Challenge Central: a CBC devotional
By: Pastor Lars Janssen
Who is your oldest friend?
Depending on your age, you may have known this person for a long time. My three oldest friendships began in grade school—two of them have been my friends since kindergarten (over 30 years). Some of you have known me for that long too. Knowing someone for such a long time tends to breed a particular kind of steadiness.
Think about your oldest friend again. Perhaps you’re like me with my friends. Whether you see them regularly or not, every time you get together, you just pick up where you left off. Even if six months or a year has passed, it might as well have been a few days. You can say things to an old friend that you wouldn’t say to a new acquaintance. You can be very direct and count on the context of many years to couch difficult discussions in love. You have precious jokes and experiences that others in the room just won’t understand. In a crisis, you wouldn’t think twice about phoning this person in the middle of the night. The friendship bears the sturdiness of context. And all of this is describing friendships that stretch backward in time.

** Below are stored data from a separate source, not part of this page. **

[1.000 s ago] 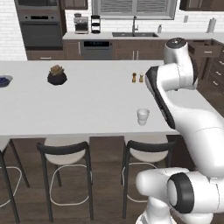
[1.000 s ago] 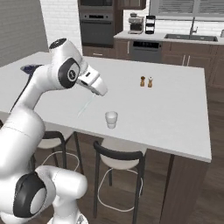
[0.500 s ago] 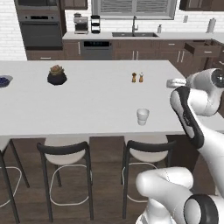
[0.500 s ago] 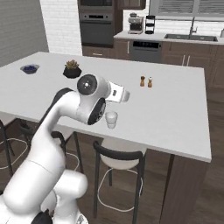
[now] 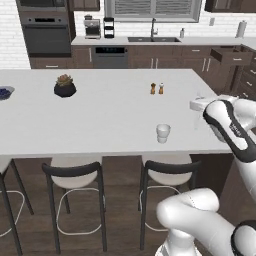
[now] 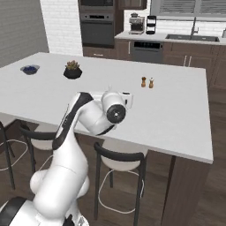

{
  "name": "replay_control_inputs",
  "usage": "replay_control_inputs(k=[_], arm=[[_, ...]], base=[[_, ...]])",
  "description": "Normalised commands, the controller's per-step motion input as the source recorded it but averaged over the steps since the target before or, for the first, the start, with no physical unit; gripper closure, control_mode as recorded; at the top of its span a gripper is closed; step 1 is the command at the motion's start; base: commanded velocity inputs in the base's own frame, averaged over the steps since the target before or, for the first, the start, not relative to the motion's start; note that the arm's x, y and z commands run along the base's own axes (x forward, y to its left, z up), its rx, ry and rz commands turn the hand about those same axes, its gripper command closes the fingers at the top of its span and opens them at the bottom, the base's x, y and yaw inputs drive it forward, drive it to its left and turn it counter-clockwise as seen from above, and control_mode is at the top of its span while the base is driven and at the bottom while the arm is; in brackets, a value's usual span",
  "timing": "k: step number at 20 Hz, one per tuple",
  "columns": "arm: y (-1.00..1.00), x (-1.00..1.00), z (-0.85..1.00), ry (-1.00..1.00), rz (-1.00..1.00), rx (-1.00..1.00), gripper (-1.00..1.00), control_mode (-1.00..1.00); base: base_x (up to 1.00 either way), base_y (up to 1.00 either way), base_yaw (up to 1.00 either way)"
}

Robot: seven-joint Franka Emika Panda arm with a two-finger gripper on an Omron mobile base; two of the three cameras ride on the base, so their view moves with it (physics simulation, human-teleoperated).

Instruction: Take a straw from the drawer in front and place it inside the glass cup on the dining counter.

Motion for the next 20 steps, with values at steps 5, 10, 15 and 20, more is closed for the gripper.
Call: replay_control_inputs(k=[5, 10, 15, 20], arm=[[0.21, 0.35, 0.00, -0.04, 0.17, 0.00, 1.00, -1.00], [0.22, 0.55, 0.00, 0.03, 0.14, 0.00, 1.00, -1.00], [0.13, 0.49, -0.04, 0.03, 0.13, 0.00, 1.00, -1.00], [0.22, 0.16, -0.18, 0.00, 0.12, 0.00, 1.00, -1.00]], base=[[0.00, 0.00, 0.00], [0.00, 0.00, 0.00], [0.00, 0.00, 0.00], [0.00, 0.00, 0.00]])
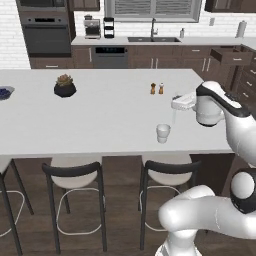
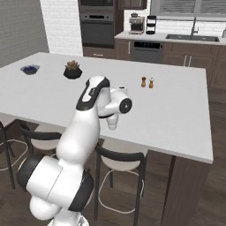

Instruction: Take a straw from the drawer in front and place it inside the glass cup on the dining counter.

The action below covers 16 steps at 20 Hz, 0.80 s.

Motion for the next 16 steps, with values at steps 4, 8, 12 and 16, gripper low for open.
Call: replay_control_inputs(k=[4, 8, 12, 16], arm=[[0.12, 0.14, -0.35, 0.00, 0.07, 0.00, 1.00, -1.00], [0.01, 0.23, -0.26, 0.00, 0.02, 0.00, 1.00, -1.00], [0.00, 0.31, -0.18, 0.00, 0.00, -0.01, 1.00, -1.00], [0.00, 0.29, -0.21, 0.00, 0.00, -0.01, 1.00, -1.00]], base=[[0.00, 0.00, 0.00], [0.00, 0.00, 0.00], [0.00, 0.00, 0.00], [0.00, 0.00, 0.00]])
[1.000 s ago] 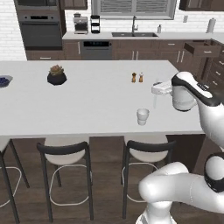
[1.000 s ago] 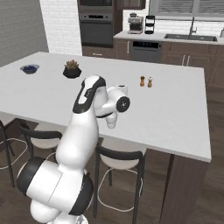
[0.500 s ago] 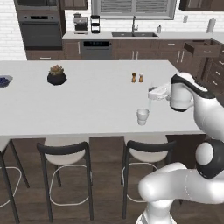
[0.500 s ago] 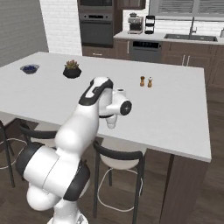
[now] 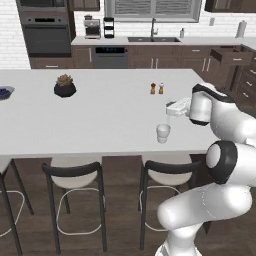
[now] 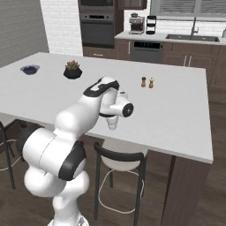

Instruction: Take a straw from the drawer in front and place it inside the glass cup on the dining counter.

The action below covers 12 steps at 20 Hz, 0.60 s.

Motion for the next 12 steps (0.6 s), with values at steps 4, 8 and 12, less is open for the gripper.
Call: replay_control_inputs(k=[4, 8, 12], arm=[[0.00, 0.22, -0.17, -0.01, 0.00, -0.03, 1.00, -1.00], [0.00, 0.06, -0.11, -0.03, 0.00, -0.04, 1.00, -1.00], [0.00, 0.10, -0.05, -0.03, 0.00, -0.03, 1.00, -1.00]], base=[[0.00, 0.00, 0.00], [0.00, 0.00, 0.00], [0.00, 0.00, 0.00]])
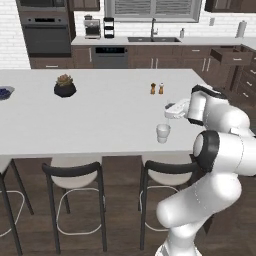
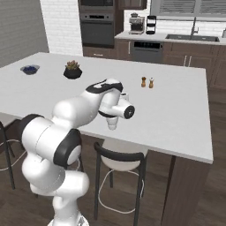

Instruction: Take a straw from the drawer in front and place it inside the glass cup on the dining counter.

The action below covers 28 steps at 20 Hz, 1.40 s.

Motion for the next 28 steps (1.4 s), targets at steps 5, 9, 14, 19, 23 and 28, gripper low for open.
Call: replay_control_inputs(k=[5, 9, 14, 19, 23, 28], arm=[[0.00, 0.14, -0.06, -0.02, 0.00, -0.02, 1.00, -1.00], [0.00, 0.14, -0.06, -0.01, 0.00, -0.01, 1.00, -1.00], [0.00, 0.01, -0.09, 0.00, 0.00, 0.00, 1.00, -1.00], [0.00, 0.05, -0.15, 0.00, 0.00, 0.00, 1.00, -1.00], [0.00, 0.05, -0.17, 0.00, 0.00, 0.00, 1.00, -1.00], [0.00, 0.11, -0.17, 0.00, 0.00, 0.00, 1.00, -1.00]], base=[[0.00, 0.00, 0.00], [0.00, 0.00, 0.00], [0.00, 0.00, 0.00], [0.00, 0.00, 0.00], [0.00, 0.00, 0.00], [0.00, 0.00, 0.00]])
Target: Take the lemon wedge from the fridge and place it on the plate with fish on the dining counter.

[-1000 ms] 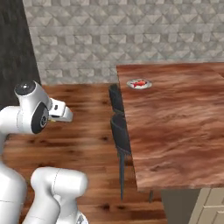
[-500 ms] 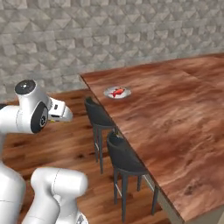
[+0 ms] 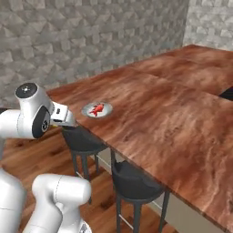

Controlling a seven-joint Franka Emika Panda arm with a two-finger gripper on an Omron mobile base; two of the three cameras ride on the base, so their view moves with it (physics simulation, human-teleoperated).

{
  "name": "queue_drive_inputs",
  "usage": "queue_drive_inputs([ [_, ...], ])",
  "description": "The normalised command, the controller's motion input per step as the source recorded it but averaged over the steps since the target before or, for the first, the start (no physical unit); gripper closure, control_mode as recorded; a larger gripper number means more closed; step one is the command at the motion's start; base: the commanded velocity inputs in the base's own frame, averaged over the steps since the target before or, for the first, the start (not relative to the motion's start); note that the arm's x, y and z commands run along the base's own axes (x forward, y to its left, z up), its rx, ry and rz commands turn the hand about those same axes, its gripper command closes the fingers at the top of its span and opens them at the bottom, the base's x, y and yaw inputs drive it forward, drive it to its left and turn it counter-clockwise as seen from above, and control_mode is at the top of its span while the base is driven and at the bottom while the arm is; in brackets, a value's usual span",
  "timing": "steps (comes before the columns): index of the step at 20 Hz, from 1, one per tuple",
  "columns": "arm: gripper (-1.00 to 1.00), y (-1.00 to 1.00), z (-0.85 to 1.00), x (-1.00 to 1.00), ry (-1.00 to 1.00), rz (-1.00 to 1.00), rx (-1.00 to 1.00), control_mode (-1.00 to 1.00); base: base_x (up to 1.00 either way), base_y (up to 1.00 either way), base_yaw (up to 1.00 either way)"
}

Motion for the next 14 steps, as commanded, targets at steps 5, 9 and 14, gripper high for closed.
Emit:
queue_drive_inputs([
  [5, 1.00, 0.00, 0.00, 0.00, 0.00, 0.00, 0.00, 1.00, 0.53, 1.00, -0.60],
  [9, 1.00, 0.00, 0.00, 0.00, 0.00, 0.00, 0.00, 1.00, 0.83, 1.00, -0.59],
  [14, 1.00, 0.00, 0.00, 0.00, 0.00, 0.00, 0.00, 1.00, 0.97, 0.67, -0.37],
])
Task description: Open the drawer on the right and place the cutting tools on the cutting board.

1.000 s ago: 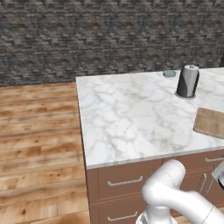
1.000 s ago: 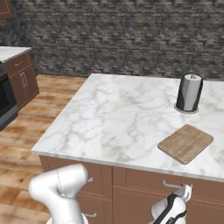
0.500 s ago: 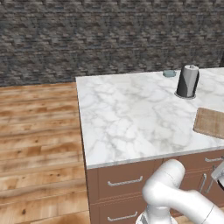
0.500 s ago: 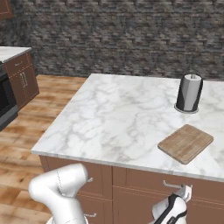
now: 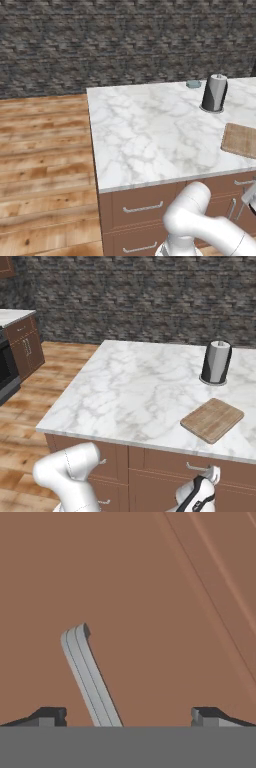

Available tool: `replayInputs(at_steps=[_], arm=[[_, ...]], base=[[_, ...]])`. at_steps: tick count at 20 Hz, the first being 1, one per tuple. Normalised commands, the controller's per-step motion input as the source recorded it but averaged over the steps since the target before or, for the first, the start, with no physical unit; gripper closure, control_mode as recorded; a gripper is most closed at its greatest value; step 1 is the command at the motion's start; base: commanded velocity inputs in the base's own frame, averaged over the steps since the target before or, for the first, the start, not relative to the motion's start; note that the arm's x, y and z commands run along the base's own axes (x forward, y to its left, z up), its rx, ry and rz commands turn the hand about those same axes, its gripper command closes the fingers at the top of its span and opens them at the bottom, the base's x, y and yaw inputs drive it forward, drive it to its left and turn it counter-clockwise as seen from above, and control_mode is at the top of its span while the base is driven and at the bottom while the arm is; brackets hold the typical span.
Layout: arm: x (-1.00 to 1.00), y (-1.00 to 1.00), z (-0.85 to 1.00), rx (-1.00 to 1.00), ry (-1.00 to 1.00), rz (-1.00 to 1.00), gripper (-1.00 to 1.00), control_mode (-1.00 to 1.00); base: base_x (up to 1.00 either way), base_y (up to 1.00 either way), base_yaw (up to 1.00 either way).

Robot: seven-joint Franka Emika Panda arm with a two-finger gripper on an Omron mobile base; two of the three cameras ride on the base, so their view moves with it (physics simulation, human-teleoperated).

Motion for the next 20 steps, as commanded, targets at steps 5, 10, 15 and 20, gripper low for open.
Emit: replayInputs(at_steps=[5,10,15,20], arm=[[0.15,0.00,0.00,0.00,-0.04,0.00,-1.00,-1.00],[0.01,0.00,0.00,0.00,-0.03,0.00,-1.00,-1.00],[0.00,0.00,0.00,0.00,0.00,0.00,-1.00,-1.00],[0.00,0.00,0.00,0.00,0.00,0.00,1.00,-1.00]], base=[[0.00,0.00,0.00],[0.00,0.00,0.00],[0.00,0.00,0.00],[0.00,0.00,0.00]])
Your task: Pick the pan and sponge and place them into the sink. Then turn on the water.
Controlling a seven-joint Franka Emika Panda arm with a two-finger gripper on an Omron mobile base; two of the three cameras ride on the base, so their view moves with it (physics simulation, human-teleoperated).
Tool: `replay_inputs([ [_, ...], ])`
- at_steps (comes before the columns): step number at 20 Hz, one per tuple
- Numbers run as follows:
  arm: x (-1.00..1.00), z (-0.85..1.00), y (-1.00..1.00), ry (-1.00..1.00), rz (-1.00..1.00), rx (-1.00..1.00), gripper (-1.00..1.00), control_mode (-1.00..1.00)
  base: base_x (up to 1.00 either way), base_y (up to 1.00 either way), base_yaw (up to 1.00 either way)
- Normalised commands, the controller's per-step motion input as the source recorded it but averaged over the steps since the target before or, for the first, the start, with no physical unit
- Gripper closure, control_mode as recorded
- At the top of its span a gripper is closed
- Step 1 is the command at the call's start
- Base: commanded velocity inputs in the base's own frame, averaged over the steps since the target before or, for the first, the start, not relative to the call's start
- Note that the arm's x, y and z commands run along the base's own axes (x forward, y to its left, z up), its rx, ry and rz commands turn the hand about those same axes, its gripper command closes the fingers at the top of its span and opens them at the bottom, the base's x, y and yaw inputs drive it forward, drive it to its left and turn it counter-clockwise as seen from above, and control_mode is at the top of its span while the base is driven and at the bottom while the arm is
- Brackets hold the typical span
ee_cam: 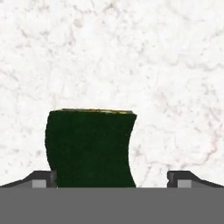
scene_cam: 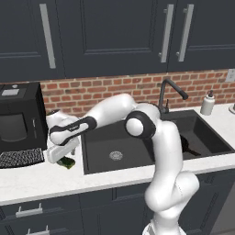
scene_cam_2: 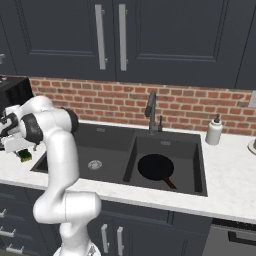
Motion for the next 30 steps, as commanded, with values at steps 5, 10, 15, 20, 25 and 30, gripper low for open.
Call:
replay_inputs([
  [5,0.04,-0.31,0.27,0.02,0.02,0.00,-1.00,-1.00,0.00,0.00,0.00],
  [10,-0.01,-0.25,0.35,0.00,0.01,0.00,-1.00,-1.00,0.00,0.00,0.00],
  [15,-0.12,-0.36,0.07,0.00,0.02,0.00,-1.00,-1.00,0.00,0.00,0.00],
  [20,-0.39,-0.45,0.01,0.00,0.00,0.00,1.00,-1.00,0.00,0.00,0.00],
  [25,-0.54,-0.44,0.13,-0.01,0.00,-0.01,1.00,-1.00,0.00,0.00,0.00],
  [30,-0.73,-0.25,0.03,-0.10,0.00,0.00,1.00,-1.00,0.00,0.00,0.00],
])
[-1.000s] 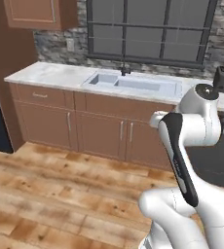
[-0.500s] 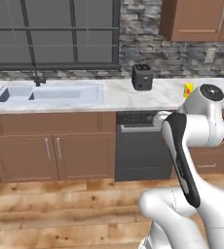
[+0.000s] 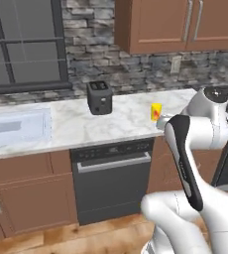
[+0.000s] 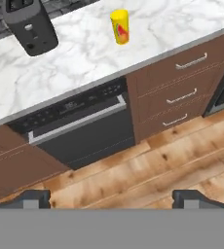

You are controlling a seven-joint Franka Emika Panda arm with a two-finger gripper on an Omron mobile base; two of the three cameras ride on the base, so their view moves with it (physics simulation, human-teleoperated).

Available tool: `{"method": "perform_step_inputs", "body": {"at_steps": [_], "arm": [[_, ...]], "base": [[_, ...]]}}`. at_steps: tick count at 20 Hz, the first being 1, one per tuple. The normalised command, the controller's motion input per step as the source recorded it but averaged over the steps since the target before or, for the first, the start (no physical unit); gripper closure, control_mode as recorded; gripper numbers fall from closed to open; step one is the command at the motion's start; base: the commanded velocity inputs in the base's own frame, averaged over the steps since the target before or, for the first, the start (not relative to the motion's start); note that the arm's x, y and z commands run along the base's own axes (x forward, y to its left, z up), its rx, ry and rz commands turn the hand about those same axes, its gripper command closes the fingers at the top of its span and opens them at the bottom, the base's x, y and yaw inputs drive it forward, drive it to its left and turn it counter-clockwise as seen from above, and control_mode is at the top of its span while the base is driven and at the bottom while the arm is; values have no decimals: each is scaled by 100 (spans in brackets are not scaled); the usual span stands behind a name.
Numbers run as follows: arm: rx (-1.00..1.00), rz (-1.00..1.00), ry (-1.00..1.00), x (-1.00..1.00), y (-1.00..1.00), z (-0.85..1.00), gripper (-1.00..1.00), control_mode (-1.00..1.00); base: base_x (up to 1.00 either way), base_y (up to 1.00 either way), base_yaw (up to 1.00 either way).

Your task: Place the pitcher and cup on the dining counter for serving.

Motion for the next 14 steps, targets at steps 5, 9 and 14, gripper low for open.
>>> {"method": "perform_step_inputs", "body": {"at_steps": [5, 9, 14], "arm": [[0, 0, 0, 0, 0, 0, -100, 100], [0, 0, 0, 0, 0, 0, -100, 100], [0, 0, 0, 0, 0, 0, -100, 100]], "base": [[100, -95, -15], [77, -77, 12], [37, -9, 24]]}}
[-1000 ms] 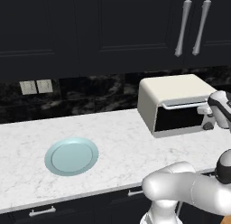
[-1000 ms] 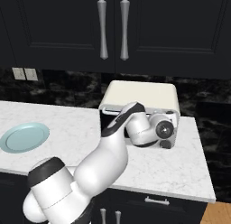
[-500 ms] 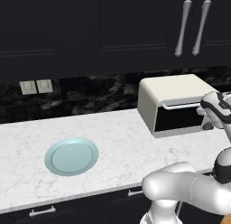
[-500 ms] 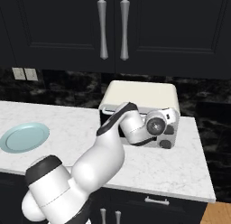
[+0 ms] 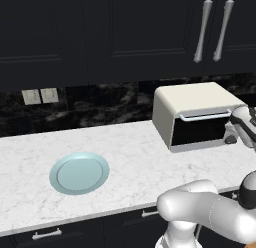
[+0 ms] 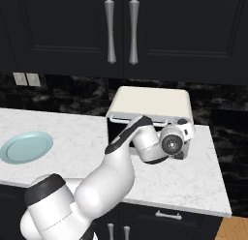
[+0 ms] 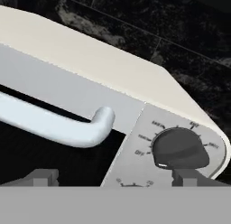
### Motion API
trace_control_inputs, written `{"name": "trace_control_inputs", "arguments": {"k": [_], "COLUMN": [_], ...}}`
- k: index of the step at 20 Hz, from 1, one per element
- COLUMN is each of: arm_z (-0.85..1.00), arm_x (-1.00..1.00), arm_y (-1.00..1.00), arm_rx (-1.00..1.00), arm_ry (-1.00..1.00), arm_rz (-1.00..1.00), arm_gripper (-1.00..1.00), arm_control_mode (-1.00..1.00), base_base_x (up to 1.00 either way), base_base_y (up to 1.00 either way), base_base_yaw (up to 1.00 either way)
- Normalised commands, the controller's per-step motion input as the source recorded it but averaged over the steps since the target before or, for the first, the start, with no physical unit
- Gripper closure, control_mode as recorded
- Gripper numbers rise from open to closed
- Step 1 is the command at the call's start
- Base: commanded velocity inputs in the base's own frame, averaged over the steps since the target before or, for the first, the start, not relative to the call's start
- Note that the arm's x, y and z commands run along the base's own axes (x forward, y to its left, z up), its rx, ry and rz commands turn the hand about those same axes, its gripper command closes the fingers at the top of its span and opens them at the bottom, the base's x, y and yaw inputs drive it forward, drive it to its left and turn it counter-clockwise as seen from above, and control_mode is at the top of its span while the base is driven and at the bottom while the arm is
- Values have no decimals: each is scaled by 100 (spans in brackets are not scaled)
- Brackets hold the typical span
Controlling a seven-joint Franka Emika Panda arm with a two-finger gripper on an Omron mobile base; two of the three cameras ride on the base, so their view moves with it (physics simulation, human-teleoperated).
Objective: Pick up the kebab skewer and baguette bread, and place them inside the toaster oven. Close the toaster oven door and start by setting the timer.
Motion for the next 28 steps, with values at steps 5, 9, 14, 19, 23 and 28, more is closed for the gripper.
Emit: {"name": "trace_control_inputs", "arguments": {"k": [5,9,14,19,23,28], "arm_z": [0,-12,-19,-4,-3,-11], "arm_x": [-40,-25,-1,16,26,5], "arm_y": [-56,-47,-22,-1,0,0], "arm_rx": [14,21,14,11,9,3], "arm_ry": [0,0,0,0,-4,-15], "arm_rz": [0,0,0,0,0,0], "arm_gripper": [-100,-100,-100,-100,-100,-100], "arm_control_mode": [-100,-100,-100,-100,-100,-100], "base_base_x": [0,0,0,0,0,0], "base_base_y": [0,0,0,0,0,0], "base_base_yaw": [0,0,0,0,0,0]}}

What about friendships that stretch forward in time?
That may sound a little funny, but think about what Paul is saying to his fellow Christians in Philippians 3:13-14. “13Brothers, I do not consider that I have made it my own. But one thing I do: forgetting what lies behind and straining forward to what lies ahead, 14I press on toward the goal for the prize of the upward call of God in Christ Jesus.” The “it” he’s referring to in verse 13 is “the resurrection from the dead” from verse 11. Paul is telling his Christian friends—with whom he has a friendship that stretches backward in time—that what lies ahead far outweighs the past. His friendship with the Philippians began in the past but will carry on for eternity because of the “upward call of God in Christ Jesus.”
This way of looking at Christian relationships gives them a weight no length of earthly time can match. Paul reinforces this perspective in verses 15-16 by saying, “15Let those of us who are mature think this way, and if in anything you think otherwise, God will reveal that also to you. 16Only let us hold true to what we have attained.” What we have attained is everlasting life with Christ. That everlasting life includes all of our Christian brothers and sisters.
Here is the essence of setting “your minds on things that are above” (Col. 3:2) when it comes to our relationships. Our oldest friends are precious. We enjoy them and the easy nature of our time with them. But however long they’ve been our friends, every Christian friend holds an even weightier call on our loyalty.
What are 30 years or even 70 years when held up to eternity?
Central Family, it is certain that your Christian friends will be your oldest friends because of the promised “upward call of God in Christ Jesus.” That’s why we must be quick to forgive each other and ready to enjoy each other.
Because of Jesus, these friendships stretch forward into eternity.